DESCRIPTION OF THE RELATED ARTSemi-solid colloidal dispersions of water-bearing blasting agents are well known. These products typically comprise an oxidizing component, usually predominantly ammonium nitrate, a fuel component, and water. These blasting agents are referred to in the art as water gels or slurry explosives, and emulsion-type blasting agents.
Slurry explosives typically comprise a discontinuous fuel phase which is dispersed in a continuous aqueous solution of the oxidizer salt. Thickening agents are added to the aqueous phase in order to effect gelation and, thus, stabilize the structure of the explosive.
Emulsion explosives, as described by Bluhm in U.S. Pat. No. 3,447,978, typically comprise a discontinuous aqueous oxidizer salt solution which is dispersed in a continuous fuel phase. Emulsifying agents are added to stabilize the dispersion.
The addition of additives to both slurry and emulsion explosives to modify the performance of the blasting agent is similarly well known. These additives include, for example, the addition of TNT to the emulsion to increase sensitivity.
Of particular interest in the present invention is the addition of additives to create small air voids within the blasting agent which air voids increase the sensitivity of the explosive. One method of addition of air voids is the addition of glass microballons, which contain an air void of the desired size for the explosive used. While this method provides a suitable means for the creation of the air voids, the microballons are relatively expensive and can be difficult to handle, due to their low bulk density.
In-situ generation of air or gas voids within the blasting agent is an alternative method to glass microballoons and, typically, comprises the addition of materials which react in the explosive to generate a gas bubble. This gas bubble is entrained within the blasting agent by the viscous nature of the semisolid blasting agent. The generation of a gas void within the blasting agent by an in-situ chemical reaction is termed within the industry as chemical gassing.
Chemical gassing of explosives in order to increase the sensitivity of the explosive is well known in the slurry and emulsion explosive industry. In U.S. Pat. Nos. 3,886,010 (Thornley) and 3,706,607 (Chrisp) the use of chemical gassing agents such as, nitrites, weak acids, hydrazine, and peroxides in slurry and/or emulsion explosives is disclosed.
Chrisp, in U.S. Pat. No. 4,008,108 also discloses the use of similar chemicals in emulsion explosives.

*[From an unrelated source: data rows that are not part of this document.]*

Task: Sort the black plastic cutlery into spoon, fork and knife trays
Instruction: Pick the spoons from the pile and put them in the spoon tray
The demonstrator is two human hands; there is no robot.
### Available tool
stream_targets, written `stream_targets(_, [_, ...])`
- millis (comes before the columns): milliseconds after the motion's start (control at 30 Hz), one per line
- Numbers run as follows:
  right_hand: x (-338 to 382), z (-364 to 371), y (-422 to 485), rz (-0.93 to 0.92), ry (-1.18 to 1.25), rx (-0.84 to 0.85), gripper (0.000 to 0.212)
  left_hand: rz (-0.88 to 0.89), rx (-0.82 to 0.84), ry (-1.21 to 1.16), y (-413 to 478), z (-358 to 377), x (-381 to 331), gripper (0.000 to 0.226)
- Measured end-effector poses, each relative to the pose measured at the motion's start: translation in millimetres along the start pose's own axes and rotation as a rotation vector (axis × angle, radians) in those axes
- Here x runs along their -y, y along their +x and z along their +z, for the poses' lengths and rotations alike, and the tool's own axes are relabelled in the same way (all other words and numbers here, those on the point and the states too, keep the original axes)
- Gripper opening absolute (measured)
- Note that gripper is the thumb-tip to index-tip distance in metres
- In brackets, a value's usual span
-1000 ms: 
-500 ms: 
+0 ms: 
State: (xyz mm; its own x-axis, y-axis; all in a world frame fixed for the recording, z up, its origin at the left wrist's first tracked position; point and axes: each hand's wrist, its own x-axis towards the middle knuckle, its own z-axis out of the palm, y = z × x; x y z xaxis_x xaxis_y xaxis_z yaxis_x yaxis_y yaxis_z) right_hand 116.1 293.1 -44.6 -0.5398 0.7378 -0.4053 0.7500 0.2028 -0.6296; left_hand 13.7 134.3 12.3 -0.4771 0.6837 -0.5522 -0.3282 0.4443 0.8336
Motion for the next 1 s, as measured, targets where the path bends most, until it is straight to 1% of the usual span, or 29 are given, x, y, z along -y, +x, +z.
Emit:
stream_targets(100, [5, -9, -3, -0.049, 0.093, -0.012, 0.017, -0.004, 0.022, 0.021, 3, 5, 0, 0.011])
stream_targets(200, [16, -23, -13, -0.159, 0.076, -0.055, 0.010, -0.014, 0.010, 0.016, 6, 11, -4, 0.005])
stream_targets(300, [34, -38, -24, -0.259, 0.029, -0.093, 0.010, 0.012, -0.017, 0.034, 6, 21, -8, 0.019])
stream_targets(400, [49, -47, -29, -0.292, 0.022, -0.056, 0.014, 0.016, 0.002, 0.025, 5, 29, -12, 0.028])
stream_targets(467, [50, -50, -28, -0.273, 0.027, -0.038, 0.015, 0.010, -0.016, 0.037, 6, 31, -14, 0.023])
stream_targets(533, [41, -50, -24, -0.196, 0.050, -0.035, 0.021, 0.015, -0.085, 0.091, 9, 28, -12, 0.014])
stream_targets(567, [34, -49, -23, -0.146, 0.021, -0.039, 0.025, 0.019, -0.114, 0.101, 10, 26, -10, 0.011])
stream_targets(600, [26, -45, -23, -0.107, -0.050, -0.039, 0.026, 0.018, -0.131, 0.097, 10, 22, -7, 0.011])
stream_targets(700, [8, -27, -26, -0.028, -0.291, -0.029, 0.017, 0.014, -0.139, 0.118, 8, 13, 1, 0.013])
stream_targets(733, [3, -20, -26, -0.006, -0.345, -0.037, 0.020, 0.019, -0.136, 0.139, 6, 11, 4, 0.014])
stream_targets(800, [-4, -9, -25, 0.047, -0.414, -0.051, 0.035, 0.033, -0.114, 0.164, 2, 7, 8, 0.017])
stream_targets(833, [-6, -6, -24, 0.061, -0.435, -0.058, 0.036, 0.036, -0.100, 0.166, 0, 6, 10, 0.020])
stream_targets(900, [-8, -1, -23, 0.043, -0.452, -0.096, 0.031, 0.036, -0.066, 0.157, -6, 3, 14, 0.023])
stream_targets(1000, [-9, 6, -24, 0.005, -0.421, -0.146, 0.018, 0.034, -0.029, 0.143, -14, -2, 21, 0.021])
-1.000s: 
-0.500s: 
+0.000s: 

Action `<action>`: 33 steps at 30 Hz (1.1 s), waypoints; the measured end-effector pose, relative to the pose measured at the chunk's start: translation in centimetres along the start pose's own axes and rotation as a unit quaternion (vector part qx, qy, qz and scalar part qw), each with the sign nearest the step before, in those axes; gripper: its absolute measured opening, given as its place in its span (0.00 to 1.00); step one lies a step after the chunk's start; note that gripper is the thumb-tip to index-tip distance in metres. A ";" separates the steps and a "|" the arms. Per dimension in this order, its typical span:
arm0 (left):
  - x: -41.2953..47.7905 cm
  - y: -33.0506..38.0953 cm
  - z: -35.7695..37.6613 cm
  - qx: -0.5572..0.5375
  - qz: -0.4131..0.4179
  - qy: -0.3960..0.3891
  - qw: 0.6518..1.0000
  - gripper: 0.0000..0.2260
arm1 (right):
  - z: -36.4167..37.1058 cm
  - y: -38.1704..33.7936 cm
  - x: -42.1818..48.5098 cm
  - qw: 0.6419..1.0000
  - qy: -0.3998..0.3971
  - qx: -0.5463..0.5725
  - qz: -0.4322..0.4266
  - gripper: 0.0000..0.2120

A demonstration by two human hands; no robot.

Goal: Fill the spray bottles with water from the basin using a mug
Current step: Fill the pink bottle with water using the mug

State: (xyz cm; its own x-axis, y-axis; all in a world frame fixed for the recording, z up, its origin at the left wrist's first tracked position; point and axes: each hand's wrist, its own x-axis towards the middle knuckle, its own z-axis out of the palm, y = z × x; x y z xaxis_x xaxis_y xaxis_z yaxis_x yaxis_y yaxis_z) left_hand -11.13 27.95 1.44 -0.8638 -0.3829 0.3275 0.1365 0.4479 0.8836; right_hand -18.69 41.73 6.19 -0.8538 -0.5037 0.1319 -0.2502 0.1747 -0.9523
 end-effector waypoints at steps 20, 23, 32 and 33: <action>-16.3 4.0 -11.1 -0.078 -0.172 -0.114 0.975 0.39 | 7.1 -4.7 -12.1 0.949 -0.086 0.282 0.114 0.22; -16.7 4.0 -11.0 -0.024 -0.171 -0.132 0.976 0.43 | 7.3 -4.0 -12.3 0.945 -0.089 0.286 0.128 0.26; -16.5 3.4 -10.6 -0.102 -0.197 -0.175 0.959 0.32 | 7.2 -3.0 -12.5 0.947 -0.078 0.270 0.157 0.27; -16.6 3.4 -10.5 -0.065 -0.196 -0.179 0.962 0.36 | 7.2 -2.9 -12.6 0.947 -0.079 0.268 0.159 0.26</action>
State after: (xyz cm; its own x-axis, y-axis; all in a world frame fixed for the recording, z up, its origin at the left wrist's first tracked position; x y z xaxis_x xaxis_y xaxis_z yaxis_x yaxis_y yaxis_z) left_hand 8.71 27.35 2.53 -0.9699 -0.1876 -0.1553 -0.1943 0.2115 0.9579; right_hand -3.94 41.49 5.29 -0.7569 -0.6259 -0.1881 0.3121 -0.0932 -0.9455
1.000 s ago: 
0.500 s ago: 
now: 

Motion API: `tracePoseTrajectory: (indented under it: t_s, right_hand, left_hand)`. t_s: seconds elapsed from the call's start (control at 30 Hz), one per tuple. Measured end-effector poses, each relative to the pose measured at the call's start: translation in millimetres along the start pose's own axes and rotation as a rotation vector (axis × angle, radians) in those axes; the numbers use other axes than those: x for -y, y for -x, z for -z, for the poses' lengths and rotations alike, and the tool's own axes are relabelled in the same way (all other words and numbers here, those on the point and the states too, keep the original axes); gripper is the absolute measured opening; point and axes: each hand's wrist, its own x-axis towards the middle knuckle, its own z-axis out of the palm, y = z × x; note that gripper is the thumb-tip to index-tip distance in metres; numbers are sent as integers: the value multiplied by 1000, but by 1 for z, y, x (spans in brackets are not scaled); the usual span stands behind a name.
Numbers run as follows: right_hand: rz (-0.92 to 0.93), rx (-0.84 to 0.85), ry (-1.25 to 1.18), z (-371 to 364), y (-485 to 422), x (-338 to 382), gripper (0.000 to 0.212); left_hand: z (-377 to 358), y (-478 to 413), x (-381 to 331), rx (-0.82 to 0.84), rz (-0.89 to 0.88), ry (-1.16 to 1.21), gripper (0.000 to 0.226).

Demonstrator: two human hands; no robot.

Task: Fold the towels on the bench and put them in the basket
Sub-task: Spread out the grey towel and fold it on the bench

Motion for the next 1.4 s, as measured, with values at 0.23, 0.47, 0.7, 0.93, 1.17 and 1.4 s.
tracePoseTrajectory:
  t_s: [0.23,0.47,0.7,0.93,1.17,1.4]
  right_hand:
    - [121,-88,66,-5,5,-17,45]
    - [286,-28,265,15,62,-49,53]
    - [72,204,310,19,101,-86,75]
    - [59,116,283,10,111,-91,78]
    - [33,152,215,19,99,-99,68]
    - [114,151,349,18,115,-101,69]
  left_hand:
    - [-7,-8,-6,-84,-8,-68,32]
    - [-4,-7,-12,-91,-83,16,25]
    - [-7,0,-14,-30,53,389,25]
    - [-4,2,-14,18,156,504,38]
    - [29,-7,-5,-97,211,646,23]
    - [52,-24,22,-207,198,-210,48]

Chemical gassing is accomplished in the industry by the addition of an aqueous solution of the chemical gassing agents. The addition of an aqueous solution of sodium nitrite is generally preferred. While this addition route has been successfully utilized, problems exist in the production of a chemically gassed blasting agent.
In practice, chemical gassing with sodium nitrite is accomplished by injecting an aqueous solution of sodium nitrite into a hot emulsion, followed by mixing and cartridging of the resultant sensitized blasting agent. Gassing occurs as the nitrite reacts with ammonium ions present in the blasting agent to produce a gaseous product. This reaction to generate the gaseous product occurs both during the mixing and the cartridging stages. This technique has several difficulties, such as: (a) the nitrite solution cannot be dispersed to micron size droplets in the short mixing time used in industrial practice and, thus, produces large gas bubbles; (b) refining the resultant large gas bubbles into smaller bubbles requires extensive mixing and the beneficial effects achieved by the mechanical refinement of the gas bubbles is offset by coalescence of the gas bubbles and the tendency of the hot blasting agent to degas; and (c) the gassing reaction continues after packaging, thus making it difficult to obtain controlled densities and bubble sizes.
SUMMARY OF THE INVENTIONIt has now been found that a chemically gassed blasting agent can be readily prepared by addition of an essentially dry particulate chemical gassing agent to the water-bearing blasting agent.
It is an object of the present invention to provide an improved process for the production of a chemically gassed blasting agent.
It is a further object of the present invention to provide an improved emulsion explosive which explosive comprises a chemical gassing agent.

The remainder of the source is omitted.